The Chicago Tribune had an article this weekend by Judith Graham that indicates that the religious right is now broadening their focus on abortion to include opposition to contraception itself.
Emboldened by the anti-abortion movement’s success in restricting access to abortion, an increasingly vocal group of Christian conservatives is arguing that it’s time to mount a concerted attack on contraception.
Their voices were raised in Rosemont on Friday and Saturday at an unusual anti-abortion meeting that drew 250 people from around the nation to condemn artificial birth control. Experts at the gathering assailed contraception on the grounds that it devalues children, harms relationships between men and women, promotes sexual promiscuity and leads to falling birth rates, among social ills.
Even prominent Protestant leaders like Albert Mohler are recognizing this growing trend:
“Contraception is more the root cause of abortion than anything else,” Joseph Scheidler, an anti-abortion veteran whose Pro-Life Action League sponsored the conference, said in an interview.
No one knows how many supporters Scheidler and his colleagues have, but conservative leaders are watching to see if the anti-contraception rhetoric gains traction.
Of special interest is how closely evangelical Christians are willing to align themselves with traditional Catholics on the issue. The Catholic Church long has opposed contraception, but evangelicals generally embraced its use–until recently, some argue.
“It is clear there is a major rethinking going on among evangelicals on this issue, especially among young people” disenchanted with the sexual revolution, said Rev.
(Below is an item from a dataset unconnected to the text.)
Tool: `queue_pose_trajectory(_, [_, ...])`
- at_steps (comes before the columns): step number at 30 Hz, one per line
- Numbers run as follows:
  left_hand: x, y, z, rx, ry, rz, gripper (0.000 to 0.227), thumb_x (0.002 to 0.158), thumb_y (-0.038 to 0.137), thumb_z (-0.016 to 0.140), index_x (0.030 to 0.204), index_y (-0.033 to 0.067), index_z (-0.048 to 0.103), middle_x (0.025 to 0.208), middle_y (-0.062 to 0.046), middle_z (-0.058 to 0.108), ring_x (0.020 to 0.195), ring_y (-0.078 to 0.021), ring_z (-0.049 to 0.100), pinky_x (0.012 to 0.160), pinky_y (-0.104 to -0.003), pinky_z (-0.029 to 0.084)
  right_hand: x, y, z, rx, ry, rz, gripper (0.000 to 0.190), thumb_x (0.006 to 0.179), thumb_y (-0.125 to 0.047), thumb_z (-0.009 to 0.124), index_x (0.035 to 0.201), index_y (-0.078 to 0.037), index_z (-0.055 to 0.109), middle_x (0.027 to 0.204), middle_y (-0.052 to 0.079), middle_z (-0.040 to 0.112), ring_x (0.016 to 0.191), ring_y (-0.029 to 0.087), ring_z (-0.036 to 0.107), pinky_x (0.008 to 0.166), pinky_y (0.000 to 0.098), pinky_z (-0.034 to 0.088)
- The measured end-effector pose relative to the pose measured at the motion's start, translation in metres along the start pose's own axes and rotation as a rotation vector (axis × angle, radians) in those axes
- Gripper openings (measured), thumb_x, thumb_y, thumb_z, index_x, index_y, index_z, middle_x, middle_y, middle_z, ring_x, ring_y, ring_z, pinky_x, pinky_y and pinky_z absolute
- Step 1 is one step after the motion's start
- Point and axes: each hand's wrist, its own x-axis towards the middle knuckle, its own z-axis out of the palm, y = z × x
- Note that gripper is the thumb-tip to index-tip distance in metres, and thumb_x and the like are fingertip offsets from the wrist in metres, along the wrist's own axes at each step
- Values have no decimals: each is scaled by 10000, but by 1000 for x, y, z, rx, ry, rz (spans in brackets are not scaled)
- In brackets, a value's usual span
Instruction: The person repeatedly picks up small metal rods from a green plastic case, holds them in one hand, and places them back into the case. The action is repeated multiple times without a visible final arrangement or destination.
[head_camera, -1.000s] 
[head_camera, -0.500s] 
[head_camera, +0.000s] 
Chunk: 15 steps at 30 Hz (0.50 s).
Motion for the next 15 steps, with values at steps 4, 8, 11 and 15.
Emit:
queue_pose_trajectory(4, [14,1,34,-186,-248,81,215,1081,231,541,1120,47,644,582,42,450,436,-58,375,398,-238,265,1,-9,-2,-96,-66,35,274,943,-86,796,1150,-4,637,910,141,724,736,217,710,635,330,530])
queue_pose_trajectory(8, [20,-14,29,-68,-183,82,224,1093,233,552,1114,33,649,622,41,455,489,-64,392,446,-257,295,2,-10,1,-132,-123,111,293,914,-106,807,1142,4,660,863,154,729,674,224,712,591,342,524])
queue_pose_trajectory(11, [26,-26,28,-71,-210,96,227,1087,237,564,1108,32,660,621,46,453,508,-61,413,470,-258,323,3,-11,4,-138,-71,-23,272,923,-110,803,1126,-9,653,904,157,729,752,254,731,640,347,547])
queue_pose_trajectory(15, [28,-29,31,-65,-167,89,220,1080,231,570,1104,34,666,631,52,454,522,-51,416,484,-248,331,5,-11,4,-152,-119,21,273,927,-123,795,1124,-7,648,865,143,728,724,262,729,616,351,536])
R. Albert Mohler, Jr., president of the Southern Baptist Theological Seminary. “There is a real push back against the contraceptive culture now.”
Whether or not Mohler is right about young people, the sympathetic sentiments of a key leader in the nation’s largest Protestant denomination adds fuel to the debate.
Let’s also not lose sight of the broad religious right support for abstinence-only sex education, which is clearly tied in with anti-contraception views. Under Federal rules, in order to qualify for funding as an abstinence-only program a curriculum is forbidden to even mention contraception except to point out failure rates (usually vastly exaggerated at that).
The illogical thinking of some of these people is absolutely astounding:
“I think it’s great that more pro-life people are finally speaking up about it,” said Helen Mazur, 27, who flew in from Philadelphia with her husband for the conference, called “Contraception is Not the Answer.”
“It’s always been a touchy subject, but you have to stand strong on your beliefs. Contraception is the root cause of the explosion of the amount of abortions in the world,” Mazur said.
Wow. If you want to see an explosion in the number of abortions, all you have to do is ban contraception. Widespread availability of contraception absolutely reduces the number of abortions, as does comprehensive sex education. The Netherlands has the world’s most comprehensive sex education curriculum, offering contraception and pregnancy and STD testing not only freely but anonymously as well. The result: the rate of teen pregnancy in that country is 1/7th the rate of American teens, and so is the rate of abortions among teens.
And the illogic doesn’t stop there:
Another line of argument against contraception, that it harms relationships between men and women, is advanced by Janet Smith, professor of moral theology at Sacred Heart Major Seminary in Detroit.
“When people use contraception, they’re not asking themselves, do I want a lifetime relationship with this person or would this person be a good parent,” Smith explains. “They’re simply hooking up, typically because of sex, and sliding into marriage.”
The result, Smith says, is disappointment and divorce.
For crying out loud, is this woman braindead? More people slide into marriage because they get pregnant than because they’re trying to prevent it. Using birth control helps avoid bad relationships brought on by “shotgun weddings”, relationships that are damaging for all involved. If you are not ready to have children, it is absolutely irreponsible not to use contraception. If these cretins have their way, the result will be the exact opposite of what they claim. It will be an explosion of unwanted pregnancies and abortions and a great deal more unhappy relationships.
I think if the religious right really decides to take up this fight, they’re going to lose public support in a serious way. While a lot of people have moral qualms about abortion, very few, even among Catholics, feel that way about birth control. The percentage of women who have used birth control at some point in their lives is over 90%, and I don’t think any sane person could view this as anything but healthy. Clearly, we are better off as a society with fewer unwanted pregnancies and with the ability to put off pregnancy until one is ready for the enormous challenge and commitment of being a parent. And as the Tribune article points out, over 90% of American support access to birth control.